On the basis of Star India ruling, a view can be taken to the effect that there may be no interest liability for the past period. However, this view is likely to be disputed by the tax authorities, resulting in litigations.
Penalty implications:
It is a very well-settled position that in cases where matters involved are of controversial nature, no penalty can be imposed. Based on the same, it would appear that there may be no liability to penalties, provided appropriate disclosures are made before service tax authorities.
Vacant land leased for construction of building?: Under the unamended provisions, ‘vacant land’, whether or not having facilities clearly incidental to the use of such vacant land was excluded from the definition of ‘immovable property’. Thus, renting of such vacant land was not liable for service tax.
The Finance Act, 2010 has curtailed the above exclusion by bringing within the ambit of the immovable property ‘vacant land, given on lease or licence for construction of building or temporary structure at a later stage to be used for further-ance of business or commerce’. Thus, renting of vacant land on long-term lease for construction of commercial building or structure thereon in future would be liable for service tax.
Leases executed prior to the amendment:
An important issue that arises for consideration in case of leases executed prior to the amendment (in some cases such leases would have been ex-ecuted before the introduction of service tax).
It is pertinent to note that advances received in respect of all newly inserted taxable services (as well on those services the scope of which has been expanded) in the Finance Act, 2010, have been exempted by virtue of Notification No. 36/2010-ST, dated 28-6-2010. However, services falling under sub-clause (zzc) (Commercial Training or Coaching Service) and (zzzz) (Renting of Im-movable Property Service) of S. 65(105), [which have been given retrospective effect] have been kept out of this Notification.
No such retrospective effect has been given to renting of vacant land (on which some construction is to be made subsequently).
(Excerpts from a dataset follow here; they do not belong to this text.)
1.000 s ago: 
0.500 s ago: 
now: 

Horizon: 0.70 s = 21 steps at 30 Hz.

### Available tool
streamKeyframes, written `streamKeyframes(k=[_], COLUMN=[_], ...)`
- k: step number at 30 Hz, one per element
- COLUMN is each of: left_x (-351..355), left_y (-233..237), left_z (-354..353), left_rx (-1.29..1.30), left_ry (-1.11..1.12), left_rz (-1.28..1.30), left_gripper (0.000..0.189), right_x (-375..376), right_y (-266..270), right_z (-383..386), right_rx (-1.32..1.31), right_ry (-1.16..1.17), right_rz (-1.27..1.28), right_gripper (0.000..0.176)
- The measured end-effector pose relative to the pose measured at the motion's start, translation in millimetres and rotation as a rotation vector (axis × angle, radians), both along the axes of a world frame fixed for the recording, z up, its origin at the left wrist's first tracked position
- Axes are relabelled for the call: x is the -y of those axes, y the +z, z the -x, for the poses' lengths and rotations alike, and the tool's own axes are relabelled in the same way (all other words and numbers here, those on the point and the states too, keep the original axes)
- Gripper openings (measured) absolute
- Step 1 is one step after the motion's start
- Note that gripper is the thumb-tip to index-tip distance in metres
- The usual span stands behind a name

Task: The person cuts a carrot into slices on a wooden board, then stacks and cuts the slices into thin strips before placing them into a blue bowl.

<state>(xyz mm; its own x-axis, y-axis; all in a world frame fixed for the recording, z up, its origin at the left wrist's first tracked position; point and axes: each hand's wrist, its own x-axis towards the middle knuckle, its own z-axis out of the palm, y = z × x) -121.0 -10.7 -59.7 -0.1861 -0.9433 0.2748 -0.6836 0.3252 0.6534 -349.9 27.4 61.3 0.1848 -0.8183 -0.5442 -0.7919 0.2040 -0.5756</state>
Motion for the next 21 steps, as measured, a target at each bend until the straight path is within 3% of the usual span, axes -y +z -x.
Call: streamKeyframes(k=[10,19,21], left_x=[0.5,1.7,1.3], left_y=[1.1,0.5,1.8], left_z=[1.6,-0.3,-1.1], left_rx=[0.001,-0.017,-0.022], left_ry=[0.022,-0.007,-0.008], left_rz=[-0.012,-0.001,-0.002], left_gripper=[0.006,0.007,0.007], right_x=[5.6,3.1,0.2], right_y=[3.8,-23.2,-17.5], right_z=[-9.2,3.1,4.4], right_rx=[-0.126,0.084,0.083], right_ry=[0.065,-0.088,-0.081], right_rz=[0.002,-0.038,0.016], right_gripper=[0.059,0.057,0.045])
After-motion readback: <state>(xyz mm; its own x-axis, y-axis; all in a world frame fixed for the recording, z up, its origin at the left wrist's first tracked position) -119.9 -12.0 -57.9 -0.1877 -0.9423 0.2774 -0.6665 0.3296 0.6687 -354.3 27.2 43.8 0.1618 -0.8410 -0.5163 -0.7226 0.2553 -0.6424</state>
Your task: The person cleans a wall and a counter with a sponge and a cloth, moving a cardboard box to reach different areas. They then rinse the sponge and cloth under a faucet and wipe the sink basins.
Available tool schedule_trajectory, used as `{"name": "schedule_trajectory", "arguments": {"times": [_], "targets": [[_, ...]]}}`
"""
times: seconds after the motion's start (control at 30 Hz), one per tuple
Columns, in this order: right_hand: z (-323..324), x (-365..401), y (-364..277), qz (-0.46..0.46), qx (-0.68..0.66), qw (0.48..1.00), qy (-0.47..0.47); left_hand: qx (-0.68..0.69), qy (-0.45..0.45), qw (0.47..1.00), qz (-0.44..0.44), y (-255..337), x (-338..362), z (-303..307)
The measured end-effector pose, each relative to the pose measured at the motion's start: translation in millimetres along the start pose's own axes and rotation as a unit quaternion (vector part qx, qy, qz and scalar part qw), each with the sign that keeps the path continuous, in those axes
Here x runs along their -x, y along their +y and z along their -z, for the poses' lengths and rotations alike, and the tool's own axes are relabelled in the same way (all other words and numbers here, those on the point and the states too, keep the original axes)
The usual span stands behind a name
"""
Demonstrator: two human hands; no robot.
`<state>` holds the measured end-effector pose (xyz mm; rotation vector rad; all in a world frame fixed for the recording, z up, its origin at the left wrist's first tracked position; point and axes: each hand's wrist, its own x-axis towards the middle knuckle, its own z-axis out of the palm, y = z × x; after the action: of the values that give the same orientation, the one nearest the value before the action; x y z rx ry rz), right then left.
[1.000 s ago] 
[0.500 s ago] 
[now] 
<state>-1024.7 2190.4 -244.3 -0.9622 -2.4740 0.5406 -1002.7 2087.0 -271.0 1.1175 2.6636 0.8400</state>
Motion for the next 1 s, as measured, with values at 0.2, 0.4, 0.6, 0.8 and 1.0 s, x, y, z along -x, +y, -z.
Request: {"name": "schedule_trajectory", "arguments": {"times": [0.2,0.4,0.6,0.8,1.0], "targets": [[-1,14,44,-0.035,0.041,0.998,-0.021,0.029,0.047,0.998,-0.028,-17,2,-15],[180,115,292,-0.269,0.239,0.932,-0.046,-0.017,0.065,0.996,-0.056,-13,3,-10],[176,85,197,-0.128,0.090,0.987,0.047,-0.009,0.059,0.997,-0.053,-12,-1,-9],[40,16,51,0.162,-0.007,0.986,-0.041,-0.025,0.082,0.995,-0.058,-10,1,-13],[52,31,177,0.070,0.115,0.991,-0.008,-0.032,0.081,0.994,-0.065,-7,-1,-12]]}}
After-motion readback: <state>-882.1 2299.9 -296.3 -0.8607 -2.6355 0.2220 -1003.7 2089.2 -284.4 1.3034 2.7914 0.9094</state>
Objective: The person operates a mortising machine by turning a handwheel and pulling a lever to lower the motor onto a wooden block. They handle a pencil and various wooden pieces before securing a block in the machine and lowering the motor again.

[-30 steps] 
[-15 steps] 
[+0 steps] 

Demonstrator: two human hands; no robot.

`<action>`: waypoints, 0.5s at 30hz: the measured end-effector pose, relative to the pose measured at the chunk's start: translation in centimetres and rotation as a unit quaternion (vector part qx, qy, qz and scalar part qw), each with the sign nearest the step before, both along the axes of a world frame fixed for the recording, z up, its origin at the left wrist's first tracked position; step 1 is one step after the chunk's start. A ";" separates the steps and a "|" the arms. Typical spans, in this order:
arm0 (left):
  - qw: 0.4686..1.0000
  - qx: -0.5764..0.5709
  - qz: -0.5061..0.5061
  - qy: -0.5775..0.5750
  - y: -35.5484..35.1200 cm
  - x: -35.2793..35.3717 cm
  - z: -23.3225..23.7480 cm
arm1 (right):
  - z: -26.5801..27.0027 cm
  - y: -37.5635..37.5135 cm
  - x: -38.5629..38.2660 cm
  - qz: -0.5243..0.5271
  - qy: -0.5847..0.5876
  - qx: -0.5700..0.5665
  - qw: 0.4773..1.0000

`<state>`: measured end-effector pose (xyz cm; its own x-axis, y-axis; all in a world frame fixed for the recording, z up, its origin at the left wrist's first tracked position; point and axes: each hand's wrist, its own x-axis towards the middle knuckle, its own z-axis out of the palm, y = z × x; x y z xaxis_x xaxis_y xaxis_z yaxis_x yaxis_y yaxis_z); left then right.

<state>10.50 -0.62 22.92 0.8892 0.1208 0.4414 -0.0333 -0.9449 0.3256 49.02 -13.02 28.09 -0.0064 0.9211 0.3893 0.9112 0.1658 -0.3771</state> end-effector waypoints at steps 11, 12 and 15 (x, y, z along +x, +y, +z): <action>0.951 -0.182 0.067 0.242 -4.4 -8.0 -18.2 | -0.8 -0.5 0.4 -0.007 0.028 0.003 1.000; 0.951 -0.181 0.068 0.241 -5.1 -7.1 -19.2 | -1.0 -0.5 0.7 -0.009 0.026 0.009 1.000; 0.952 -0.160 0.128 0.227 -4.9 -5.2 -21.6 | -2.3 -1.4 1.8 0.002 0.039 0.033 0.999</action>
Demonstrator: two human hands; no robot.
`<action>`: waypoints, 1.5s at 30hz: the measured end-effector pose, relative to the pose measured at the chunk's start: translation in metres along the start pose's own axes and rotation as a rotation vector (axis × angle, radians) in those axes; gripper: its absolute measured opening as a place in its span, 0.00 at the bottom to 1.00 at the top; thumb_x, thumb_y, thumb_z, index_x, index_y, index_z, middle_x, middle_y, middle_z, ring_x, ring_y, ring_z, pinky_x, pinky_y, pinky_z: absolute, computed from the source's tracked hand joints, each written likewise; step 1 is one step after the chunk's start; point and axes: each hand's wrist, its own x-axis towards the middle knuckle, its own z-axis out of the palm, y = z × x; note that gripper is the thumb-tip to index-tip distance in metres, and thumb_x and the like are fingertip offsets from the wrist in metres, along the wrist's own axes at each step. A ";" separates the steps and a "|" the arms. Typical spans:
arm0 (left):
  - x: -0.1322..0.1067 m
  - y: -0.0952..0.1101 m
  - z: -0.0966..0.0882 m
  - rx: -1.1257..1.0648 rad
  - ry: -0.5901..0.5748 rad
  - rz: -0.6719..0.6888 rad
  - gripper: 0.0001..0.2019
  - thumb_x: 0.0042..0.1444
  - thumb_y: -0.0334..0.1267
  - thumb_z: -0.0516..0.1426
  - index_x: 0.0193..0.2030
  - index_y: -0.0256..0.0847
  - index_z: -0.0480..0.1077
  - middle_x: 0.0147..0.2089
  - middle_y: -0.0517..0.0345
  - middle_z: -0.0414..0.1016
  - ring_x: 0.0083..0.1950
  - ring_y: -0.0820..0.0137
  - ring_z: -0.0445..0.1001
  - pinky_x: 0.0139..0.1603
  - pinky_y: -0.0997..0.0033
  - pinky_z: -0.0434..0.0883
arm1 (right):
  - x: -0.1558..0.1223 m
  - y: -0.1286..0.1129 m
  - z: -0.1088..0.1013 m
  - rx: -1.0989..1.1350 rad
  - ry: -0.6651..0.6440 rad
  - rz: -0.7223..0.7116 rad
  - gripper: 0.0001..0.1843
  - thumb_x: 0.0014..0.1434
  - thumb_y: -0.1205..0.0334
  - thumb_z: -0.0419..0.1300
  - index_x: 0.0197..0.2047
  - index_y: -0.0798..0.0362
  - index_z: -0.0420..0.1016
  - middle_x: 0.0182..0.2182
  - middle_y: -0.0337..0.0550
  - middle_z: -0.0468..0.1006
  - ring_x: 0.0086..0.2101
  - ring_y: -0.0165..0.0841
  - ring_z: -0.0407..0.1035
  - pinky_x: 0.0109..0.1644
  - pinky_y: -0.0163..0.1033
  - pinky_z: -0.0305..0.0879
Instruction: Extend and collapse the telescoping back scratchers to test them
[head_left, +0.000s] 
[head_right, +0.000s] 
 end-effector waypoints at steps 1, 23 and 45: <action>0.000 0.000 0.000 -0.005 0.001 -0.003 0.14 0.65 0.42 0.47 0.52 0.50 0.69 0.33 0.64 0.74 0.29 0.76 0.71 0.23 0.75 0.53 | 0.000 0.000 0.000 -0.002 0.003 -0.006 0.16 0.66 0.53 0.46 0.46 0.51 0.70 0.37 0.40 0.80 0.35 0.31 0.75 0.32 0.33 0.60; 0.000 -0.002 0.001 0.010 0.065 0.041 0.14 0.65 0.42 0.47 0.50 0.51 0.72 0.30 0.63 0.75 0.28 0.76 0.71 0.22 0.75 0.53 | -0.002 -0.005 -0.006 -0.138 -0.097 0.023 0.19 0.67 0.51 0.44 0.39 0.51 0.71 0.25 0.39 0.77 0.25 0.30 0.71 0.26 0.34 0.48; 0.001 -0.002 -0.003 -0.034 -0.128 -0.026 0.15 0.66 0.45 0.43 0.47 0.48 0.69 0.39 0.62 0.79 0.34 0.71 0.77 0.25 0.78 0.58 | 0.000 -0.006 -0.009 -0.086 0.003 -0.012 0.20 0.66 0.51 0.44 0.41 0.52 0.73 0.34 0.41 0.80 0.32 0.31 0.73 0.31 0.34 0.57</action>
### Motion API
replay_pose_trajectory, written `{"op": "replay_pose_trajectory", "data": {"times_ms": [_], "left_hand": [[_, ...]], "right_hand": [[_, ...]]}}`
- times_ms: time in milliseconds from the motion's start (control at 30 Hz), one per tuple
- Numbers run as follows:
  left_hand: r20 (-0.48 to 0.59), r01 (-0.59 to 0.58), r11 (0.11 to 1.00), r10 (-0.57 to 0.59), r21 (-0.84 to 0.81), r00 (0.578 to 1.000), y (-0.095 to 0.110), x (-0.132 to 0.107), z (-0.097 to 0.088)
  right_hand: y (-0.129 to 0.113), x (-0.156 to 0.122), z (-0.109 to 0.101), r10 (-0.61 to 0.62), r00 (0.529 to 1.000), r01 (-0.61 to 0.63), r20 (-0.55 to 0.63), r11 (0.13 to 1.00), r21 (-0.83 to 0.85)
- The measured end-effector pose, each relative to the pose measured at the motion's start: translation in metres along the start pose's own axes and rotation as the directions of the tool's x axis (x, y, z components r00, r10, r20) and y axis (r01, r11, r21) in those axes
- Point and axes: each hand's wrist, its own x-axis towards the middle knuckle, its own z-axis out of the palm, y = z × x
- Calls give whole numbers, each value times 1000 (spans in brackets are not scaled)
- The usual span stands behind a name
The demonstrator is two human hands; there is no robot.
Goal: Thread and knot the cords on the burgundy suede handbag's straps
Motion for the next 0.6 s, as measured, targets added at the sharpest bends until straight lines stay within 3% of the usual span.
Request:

Therefore, it would appear that advances received in respect of this renting of vacant land ought to be exempted on the same ground on which exemption to advances in respect of other newly inserted services and amended services has been given. The scope of Notification No. 36/2010-ST, dated 28-6-2010 needs to be clarified accordingly.
The issue involved has ramifications for a large number of assessees most of which are PSUs and local industrial corporations which are renting vacant land on a long-term lease with a explicit condition that the lessee would construct a factory or commercial building on such land.
This can also be seen from a perspective that the moment advance is received and lease agreement is signed, the taxable event of provision of service is completed. Thus, as per settled position, if the taxable event happened at the time when service tax was not leviable on that service, then service tax cannot be demanded later, on a pro rata basis or otherwise even if the service becomes taxable during the tenure of the lease. The Draft Point of Taxation Rules seems to support this position.
From the Service Tax Department’s perspective, they could argue that service is in the nature of continuous service. Hence, service tax needs to be discharged on a pro rata basis for the period post amendment.
In case of long -term leases, whether the same can be covered within the ambit of ‘renting’ at all, may have to be examined vis-à-vis provisions under principal laws governing transfer of property and related regulations.
Editor’s Note:
Recently, Hon. Punjab and Harayana High Court in the case of Shubh Timb Steels Ltd has upheld the consitutional validity of levy of service tax on renting of immovable property as also its retrospective application.